Well I finally did it: I went to Hobart, and to MONA. Last Sunday I ate my breakfast at record speed and then bounded down to the beautiful wharves in Hobart with the enthusiasm of a giddy kid. I was not disappointed by either Hobart or MONA.

The ferry (a sleek catamaran, of course) provided the perfect touristy experience, cruising down the Derwent River enjoying the views of Mt Wellington and Hobart, and various ships and factories.

Hobart, Mt Wellington and gasp-inducing rainbow from the MONA ferry.

The boat driver had fun playing tour guide: ‘to get to Antarctica head off to the right there and keep going for about ten days’, ‘that’s the fourth-biggest (or something like that) Zinc refinery in the world’. Then someone else gave us a little talking to about MONA itself.

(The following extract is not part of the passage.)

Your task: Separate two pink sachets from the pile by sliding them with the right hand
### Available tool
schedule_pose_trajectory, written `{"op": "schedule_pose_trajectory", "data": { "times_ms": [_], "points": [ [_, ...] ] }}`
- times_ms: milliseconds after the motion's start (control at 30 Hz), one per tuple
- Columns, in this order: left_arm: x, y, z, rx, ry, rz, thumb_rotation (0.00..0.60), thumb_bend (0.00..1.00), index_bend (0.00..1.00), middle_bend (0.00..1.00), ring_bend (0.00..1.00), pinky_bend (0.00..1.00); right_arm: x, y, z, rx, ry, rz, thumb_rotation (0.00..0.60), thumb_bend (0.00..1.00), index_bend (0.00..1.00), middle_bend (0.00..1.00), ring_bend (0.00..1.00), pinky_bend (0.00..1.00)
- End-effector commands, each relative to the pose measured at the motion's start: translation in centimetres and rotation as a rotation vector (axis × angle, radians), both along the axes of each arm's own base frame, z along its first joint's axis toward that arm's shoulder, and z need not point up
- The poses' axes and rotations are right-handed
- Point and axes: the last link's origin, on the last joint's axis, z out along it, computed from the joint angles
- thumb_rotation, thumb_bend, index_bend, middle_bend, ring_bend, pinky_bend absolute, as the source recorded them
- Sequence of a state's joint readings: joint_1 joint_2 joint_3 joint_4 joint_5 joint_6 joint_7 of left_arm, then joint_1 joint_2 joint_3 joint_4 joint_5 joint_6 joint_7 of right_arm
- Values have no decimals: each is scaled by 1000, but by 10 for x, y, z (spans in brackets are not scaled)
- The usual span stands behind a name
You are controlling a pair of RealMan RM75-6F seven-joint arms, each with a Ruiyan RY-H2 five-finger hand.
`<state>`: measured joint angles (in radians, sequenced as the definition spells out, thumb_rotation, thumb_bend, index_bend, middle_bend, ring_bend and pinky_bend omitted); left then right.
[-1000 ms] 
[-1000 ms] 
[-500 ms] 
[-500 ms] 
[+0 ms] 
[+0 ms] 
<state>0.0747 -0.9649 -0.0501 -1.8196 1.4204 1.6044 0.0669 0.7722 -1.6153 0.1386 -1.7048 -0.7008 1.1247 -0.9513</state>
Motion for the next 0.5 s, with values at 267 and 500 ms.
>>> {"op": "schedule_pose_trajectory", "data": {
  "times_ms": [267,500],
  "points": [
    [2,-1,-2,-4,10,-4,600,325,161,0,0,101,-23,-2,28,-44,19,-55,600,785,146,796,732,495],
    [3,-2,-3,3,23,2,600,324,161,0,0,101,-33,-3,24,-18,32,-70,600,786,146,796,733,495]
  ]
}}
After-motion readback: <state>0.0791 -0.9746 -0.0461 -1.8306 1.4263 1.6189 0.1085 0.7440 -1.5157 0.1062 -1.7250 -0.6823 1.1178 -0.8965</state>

It felt like we were going to Jurassic Park, with the thrilling guarantee of the unexpected and instructions for our high-tech navigation equipment (the ‘O’ device), and finally pulling up to the sandstone cliffs and seemingly timeless (yet very contemporary) MONA exterior.

Once inside we were given an ‘O’ device each and some headphones, and then off we went, deep into the sandstone belly of MONA. There was so much to see, and thanks to the ‘O’ device, so much to read and listen to and think about. As someone who has studied about museums and works in a gallery this was the first thing that impressed me. Getting rid of wall labels is common practice in art spaces (although older people sometimes complain about it), but labels are the norm in large museums and galleries. Removing this pesky visual distraction from MONA resulted in the seamless presentation of a collection that is impressively diverse- old Egyptian relics, Modern Australian paintings and conceptual contemporary art (just to name a few themes) all co-existing surprisingly comfortably.

For large institutions, a touch-screen device and headphones seems like the perfect solution- people already often listen to audio guides in galleries, and this is just an extension of that. You can dip in to all that extra information if you so please, and you can put more stuff on a device than on a wall label. AND you can enter your email address and have your tour SENT TO YOU, to be relived and continued anytime you want, complete with all the information and audio at your fingertips. This, people, is the way of the future. At MONA and since I have listened to music and interviews with artists, and read assorted quotes as well as commentary by David Walsh (the collector responsible for MONA) and a few of MONA’s curators.

The next thing that dawned on me whilst walking the dark, cavernous spaces of MONA, was how unusual the collection itself is. Normally, collections are put together by various curators for an institution with a public, sensible agenda. But David Walsh is not a curator (in the usual sense, anyway), and he is collecting things because he can, and because he likes them. You could criticize him as indulgent and egotistical, and his personal brand of irreverence sometimes walks a hair-thin line between hilarious and disrespectful. But there’s no denying he’s onto a good thing with the MONA collection- especially as it is so unusual and sometimes shocking- and it’s a great thing that the public can see it.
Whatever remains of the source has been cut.